In the Valsartan, Amlodipine Long-term Use Evaluation (VALUE) study, individuals with blood pressure controlled to <140/<90 but heart rates in the upper quintile, with resting heart rate of ~80 beats/minute and higher, had a 53% higher incidence of the primary outcome of nonfatal heart disease and stroke and cardiovascular death than those with controlled blood pressure and heart rate in the lower four quintiles.49 Patients with heart rates in the upper quintile and controlled hypertension had a minimal reduction in events compared with those with heart rates in the upper quintile and uncontrolled hypertension.

Heart rate is a relevant predictor of cardiovascular outcomes in adults who are treated for hypertension. However, the management of heart rate in hypertensive patients for the primary prevention of cardiovascular disease remains controversial with a limited evidence base to guide clinicians.50 In contrast, evidence for β-blockers in secondary prevention for adults with coronary heart disease or chronic heart failure and reduced ejection fraction (HFrEF) is solid.
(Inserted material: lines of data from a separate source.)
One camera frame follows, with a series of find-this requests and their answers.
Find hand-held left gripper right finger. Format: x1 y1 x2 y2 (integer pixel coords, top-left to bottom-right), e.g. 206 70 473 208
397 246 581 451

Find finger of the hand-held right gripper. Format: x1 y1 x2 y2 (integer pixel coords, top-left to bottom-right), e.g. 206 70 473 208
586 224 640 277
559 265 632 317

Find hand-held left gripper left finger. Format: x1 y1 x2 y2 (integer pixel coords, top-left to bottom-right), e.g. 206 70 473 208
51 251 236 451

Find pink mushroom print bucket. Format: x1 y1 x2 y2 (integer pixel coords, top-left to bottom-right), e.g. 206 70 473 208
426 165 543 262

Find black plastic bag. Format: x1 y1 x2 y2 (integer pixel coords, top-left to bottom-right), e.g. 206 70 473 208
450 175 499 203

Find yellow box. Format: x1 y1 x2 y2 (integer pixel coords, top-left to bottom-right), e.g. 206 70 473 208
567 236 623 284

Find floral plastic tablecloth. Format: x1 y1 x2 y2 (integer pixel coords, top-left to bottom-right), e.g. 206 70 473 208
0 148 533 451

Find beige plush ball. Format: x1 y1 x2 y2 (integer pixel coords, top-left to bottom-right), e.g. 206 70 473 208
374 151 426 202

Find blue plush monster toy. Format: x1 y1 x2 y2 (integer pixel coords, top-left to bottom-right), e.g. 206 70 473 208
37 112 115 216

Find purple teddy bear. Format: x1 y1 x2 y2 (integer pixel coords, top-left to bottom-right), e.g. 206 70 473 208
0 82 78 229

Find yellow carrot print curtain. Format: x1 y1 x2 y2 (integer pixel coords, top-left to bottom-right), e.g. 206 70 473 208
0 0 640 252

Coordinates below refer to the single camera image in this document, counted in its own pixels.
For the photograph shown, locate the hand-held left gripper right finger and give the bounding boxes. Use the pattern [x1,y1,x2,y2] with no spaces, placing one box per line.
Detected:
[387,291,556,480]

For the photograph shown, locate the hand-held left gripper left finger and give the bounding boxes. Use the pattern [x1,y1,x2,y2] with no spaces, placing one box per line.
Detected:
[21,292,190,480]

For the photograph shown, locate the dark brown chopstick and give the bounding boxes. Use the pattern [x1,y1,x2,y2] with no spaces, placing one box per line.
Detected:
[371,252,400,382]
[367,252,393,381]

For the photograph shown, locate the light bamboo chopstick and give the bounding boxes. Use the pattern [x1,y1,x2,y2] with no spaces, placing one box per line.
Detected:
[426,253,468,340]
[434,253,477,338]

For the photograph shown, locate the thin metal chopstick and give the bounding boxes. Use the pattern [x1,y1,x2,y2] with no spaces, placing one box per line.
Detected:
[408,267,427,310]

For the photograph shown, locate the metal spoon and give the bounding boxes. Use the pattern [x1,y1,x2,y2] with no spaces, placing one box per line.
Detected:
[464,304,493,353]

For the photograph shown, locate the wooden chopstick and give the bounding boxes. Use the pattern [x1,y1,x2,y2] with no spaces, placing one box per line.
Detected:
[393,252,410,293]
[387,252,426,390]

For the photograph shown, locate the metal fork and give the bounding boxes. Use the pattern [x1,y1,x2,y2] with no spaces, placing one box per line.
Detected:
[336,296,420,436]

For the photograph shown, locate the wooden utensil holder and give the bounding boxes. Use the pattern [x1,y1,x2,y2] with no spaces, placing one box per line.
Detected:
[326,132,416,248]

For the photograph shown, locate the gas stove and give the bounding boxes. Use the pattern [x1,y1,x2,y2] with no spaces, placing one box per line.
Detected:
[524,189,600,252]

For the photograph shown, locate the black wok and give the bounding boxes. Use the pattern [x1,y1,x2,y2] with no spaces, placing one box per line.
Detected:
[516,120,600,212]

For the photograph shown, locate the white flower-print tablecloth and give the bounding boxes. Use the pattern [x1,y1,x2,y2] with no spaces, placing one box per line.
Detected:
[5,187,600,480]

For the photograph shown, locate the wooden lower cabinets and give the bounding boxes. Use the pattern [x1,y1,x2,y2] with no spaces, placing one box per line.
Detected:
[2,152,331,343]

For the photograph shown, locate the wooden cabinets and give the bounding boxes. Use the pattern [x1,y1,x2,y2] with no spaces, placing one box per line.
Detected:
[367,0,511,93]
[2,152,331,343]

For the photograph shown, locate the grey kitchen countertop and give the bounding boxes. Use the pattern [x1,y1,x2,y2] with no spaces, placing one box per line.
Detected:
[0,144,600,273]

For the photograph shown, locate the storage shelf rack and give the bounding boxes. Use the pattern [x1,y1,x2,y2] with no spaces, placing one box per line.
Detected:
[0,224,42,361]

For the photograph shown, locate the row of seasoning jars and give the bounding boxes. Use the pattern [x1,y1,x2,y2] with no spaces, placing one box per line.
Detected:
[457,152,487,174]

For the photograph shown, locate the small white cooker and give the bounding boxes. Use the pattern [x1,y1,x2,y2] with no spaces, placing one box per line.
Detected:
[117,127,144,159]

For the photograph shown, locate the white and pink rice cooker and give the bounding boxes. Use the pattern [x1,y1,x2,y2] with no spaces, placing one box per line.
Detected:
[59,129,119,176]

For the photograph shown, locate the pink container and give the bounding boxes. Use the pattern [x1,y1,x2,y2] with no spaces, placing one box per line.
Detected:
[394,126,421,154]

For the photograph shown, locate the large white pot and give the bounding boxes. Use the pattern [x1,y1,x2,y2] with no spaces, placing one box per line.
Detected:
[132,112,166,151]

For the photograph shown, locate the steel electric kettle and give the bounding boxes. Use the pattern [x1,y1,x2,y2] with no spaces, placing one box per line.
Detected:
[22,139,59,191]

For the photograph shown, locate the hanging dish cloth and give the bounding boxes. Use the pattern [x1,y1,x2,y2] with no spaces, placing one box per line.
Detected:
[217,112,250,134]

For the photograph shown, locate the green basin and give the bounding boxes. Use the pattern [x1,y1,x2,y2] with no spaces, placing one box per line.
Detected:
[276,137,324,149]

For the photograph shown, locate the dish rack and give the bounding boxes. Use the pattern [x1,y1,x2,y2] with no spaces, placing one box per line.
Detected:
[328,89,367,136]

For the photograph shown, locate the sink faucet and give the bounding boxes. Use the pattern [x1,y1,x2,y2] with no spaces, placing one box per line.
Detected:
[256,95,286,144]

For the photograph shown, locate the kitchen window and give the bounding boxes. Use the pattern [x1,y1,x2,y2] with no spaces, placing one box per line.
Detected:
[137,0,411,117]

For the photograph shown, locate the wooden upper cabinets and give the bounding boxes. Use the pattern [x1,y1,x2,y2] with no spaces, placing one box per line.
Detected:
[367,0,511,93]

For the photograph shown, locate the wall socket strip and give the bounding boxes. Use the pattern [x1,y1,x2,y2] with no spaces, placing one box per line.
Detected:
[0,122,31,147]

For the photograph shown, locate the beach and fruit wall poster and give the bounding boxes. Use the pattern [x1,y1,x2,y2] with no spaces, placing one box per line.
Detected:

LATE PHASE OF THE CARDIOVASCULAR CONTINUUM: HFrEF AND DEATH

Faster heart rates and increased sympathetic drive measured by plasma norepinephrine and muscle sympathetic nerve activity are associated with poor outcomes in patients in the latter phase of the cardiovascular continuum. The poor outcomes include the development of HFrEF and related hospitalization and death.51,52 The association of faster heart rates with adverse outcomes is clearly evident among heart failure with preserved EF patients with sinus rhythm but less apparent in those with atrial fibrillation.53 Moreover, the benefits of β-blockers at this late stage for reducing hospital admissions and death have been linked to heart rate reduction.53,54 Ivabradine, which lowers heart rate through effects on the funny channels in sinoatrial pacemaker cells, is also proven to reduce hospital admissions in HFrEF patients.55

SUMMARY

We have examined evidence that increased sympathetic drive and/or faster heart rates contribute to the pathogenesis and complications of the cardiovascular continuum. There is substantial evidence for the SNS and faster heart rates as primary factors in the early phase of the continuum. Behavioral factors and environmental stressors including access to excess, especially when it results in abdominal-visceral obesity, are key factors underlying long-term sympathetic activation and multiple features of the cardiometabolic syndrome. Lifestyle and public health measures have the potential to significantly reduce the prevalence of cardiometabolic risk factors and to slow the progression of the cardiovascular continuum. While there are data supporting sympatholytic therapy for primary prevention of cardiovascular diseases, especially in younger and middle-aged men, the evidence for beneficial effects of β-blockers is more clearly established for secondary prevention. Further research to identify effective pharmacological tools for the primary prevention of cardiometabolic risk factors and related clinical complications is a priority given the growing global disease burden.